(Data extracted from a collection)
Start of Block

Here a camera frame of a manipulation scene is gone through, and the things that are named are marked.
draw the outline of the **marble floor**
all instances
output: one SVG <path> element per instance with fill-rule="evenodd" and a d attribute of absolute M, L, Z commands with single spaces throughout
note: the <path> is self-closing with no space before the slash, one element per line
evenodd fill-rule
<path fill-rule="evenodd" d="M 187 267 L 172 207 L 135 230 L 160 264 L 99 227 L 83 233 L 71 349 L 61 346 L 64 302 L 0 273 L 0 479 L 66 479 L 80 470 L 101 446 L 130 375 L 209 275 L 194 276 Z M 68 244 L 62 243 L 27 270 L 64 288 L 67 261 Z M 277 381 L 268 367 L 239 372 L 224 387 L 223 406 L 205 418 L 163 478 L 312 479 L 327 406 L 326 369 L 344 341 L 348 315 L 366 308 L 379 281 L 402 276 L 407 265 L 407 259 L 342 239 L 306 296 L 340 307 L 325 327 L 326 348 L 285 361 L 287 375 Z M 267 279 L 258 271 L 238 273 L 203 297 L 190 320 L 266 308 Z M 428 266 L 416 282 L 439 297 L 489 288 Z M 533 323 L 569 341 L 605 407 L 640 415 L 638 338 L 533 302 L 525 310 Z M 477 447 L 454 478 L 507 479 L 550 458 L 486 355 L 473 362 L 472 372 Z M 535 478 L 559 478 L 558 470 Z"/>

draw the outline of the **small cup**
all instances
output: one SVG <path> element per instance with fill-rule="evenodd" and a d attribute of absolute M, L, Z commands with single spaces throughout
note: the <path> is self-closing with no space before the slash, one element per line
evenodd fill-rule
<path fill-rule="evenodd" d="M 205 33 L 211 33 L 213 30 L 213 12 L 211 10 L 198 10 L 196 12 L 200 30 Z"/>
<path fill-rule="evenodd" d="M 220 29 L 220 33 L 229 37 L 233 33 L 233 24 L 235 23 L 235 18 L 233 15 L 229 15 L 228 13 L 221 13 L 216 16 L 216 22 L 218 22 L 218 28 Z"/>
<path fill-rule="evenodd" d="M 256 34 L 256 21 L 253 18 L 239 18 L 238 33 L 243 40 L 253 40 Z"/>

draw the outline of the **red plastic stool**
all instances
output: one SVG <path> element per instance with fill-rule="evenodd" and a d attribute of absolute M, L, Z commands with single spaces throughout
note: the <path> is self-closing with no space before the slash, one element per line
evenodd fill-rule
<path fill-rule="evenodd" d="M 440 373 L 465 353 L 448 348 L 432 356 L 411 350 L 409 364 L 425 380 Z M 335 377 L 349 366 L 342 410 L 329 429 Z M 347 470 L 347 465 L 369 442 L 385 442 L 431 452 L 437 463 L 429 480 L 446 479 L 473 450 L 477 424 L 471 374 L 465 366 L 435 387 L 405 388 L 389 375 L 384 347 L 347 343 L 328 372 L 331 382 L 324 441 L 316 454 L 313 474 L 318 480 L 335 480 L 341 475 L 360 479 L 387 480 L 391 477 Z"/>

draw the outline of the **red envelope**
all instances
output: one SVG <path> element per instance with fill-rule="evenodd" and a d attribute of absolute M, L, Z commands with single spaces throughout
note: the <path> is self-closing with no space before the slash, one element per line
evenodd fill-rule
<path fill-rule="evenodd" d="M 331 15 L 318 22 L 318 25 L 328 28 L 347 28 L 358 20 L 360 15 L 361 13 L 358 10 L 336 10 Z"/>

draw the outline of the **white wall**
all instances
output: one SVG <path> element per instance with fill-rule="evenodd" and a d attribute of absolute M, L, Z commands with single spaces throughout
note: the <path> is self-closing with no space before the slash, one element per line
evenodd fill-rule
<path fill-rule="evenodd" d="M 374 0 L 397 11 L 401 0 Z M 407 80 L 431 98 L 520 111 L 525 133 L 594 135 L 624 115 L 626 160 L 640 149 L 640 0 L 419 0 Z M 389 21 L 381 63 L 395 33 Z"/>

End of Block

• WHAT TO DO: Please quote exactly the lines from the one containing "draw the outline of the **red envelope**" through the last line of the records above, both included, and nothing else.

• OUTPUT FOR THIS EXERCISE:
draw the outline of the **red envelope**
all instances
output: one SVG <path> element per instance with fill-rule="evenodd" and a d attribute of absolute M, L, Z commands with single spaces throughout
note: the <path> is self-closing with no space before the slash, one element per line
evenodd fill-rule
<path fill-rule="evenodd" d="M 331 15 L 318 22 L 318 25 L 328 28 L 347 28 L 358 20 L 360 15 L 361 13 L 358 10 L 336 10 Z"/>

draw the outline of the **white wall**
all instances
output: one SVG <path> element per instance with fill-rule="evenodd" and a d attribute of absolute M, L, Z commands with single spaces throughout
note: the <path> is self-closing with no space before the slash, one element per line
evenodd fill-rule
<path fill-rule="evenodd" d="M 374 0 L 397 11 L 401 0 Z M 407 80 L 431 98 L 520 111 L 525 133 L 594 135 L 624 115 L 626 160 L 640 149 L 640 0 L 419 0 Z M 389 21 L 381 63 L 395 33 Z"/>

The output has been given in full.